As anticipated above, mouse knock-out models for mos also suggest that the MAPK pathway is not required for MPF activation and GVBD at the resumption of meiosis, but rather for spindle formation during the second division and for the metaphase II arrest (Colledge et al. 1994, Hashimoto et al. 1994, Verlhac et al. 1996, 2000). Because of the model system used (i.e. oocyte arrested in diplotene/dictyate stage), not much information on the role of the MAPK pathway in earlier meiotic stages was provided by these studies. In the past few years, however, biochemical analysis of earlier meiotic transitions of mouse spermatocytes was made possible by a synchronization protocol exploited by Wiltshire et al.(1995) which allows pachytene spermatocytes to enter metaphase within 4–6 h under stimulation in vitro with the serine/ threonine kinase inhibitor okadaic acid (OA). Although artificially induced, metaphase chromosomes obtained by this treatment were described as normal bivalents in which crossing-over was completed, the synaptonemal complex had dissolved and chiasmata were present (Wiltshire et al. 1995), indicating that the process of chromatin condensation had occurred correctly.
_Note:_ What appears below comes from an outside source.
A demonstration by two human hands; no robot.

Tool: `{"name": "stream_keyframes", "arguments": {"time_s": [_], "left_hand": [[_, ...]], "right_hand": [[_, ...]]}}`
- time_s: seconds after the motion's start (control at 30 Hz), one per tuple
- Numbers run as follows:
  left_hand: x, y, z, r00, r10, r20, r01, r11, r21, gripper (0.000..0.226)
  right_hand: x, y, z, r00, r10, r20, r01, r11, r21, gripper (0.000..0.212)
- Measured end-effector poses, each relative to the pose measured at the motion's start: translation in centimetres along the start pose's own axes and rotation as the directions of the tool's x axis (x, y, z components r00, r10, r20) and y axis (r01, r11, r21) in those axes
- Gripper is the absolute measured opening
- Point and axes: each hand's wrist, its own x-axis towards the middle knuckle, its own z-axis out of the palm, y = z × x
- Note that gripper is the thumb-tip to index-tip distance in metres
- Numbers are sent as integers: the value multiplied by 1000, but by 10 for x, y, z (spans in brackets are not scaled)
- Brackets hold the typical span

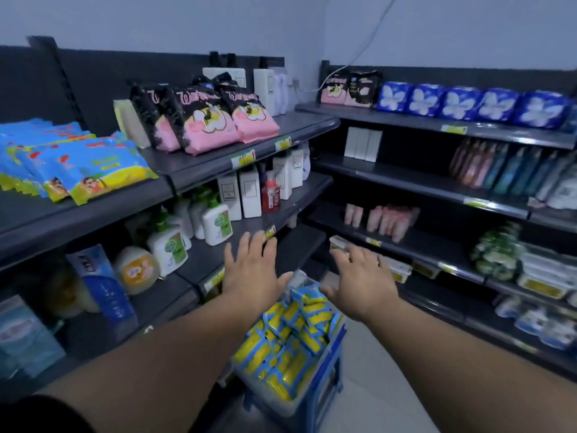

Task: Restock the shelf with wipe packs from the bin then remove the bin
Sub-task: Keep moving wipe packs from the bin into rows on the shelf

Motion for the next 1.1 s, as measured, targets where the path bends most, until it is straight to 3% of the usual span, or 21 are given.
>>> {"name": "stream_keyframes", "arguments": {"time_s": [0.37,0.63,0.83,1.0,1.1], "left_hand": [[133,-34,119,994,24,109,-24,1000,-3,77],[142,-50,228,956,-53,288,61,998,-19,63],[121,-43,311,879,-141,456,142,989,34,63],[115,-21,375,748,-161,644,175,984,43,63],[116,-7,406,723,-153,673,160,986,52,63]], "right_hand": [[122,20,107,975,81,205,-88,996,28,69],[156,40,220,911,62,408,-98,993,68,69],[165,55,310,858,-33,512,-35,992,122,69],[171,74,368,822,-95,562,22,991,135,69],[178,82,393,813,-127,568,71,990,120,67]]}}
Using this culture protocol, we have recently suggested that the MAPK pathway plays a role in chromosome condensation during the pachytene-to-metaphase transition of primary spermatocytes (Sette et al. 1999, Di Agostino et al. 2002). Meiotic progression was accompanied by activation of MPF and MAPKs (Sette et al. 1999). Moreover, we have observed that activation of the MAPK/p90Rsk2 pathway was required for the efficient condensation of the chromatin into metaphase chromosomes (Sette et al. 1999, Di Agostino et al. 2002). Once activated, p90Rsk2 interacted with and activated Nek2 (Di Agostino et al. 2002, 2004), a kinase associated with condensing chromosomes during the prophase of the first division (Rhee & Wolgemuth 1997) and which binds to and phos-phorylates the DNA architectural protein Hmga2 causing its release from the condensing chromatin (Di Agostino et al. 2004).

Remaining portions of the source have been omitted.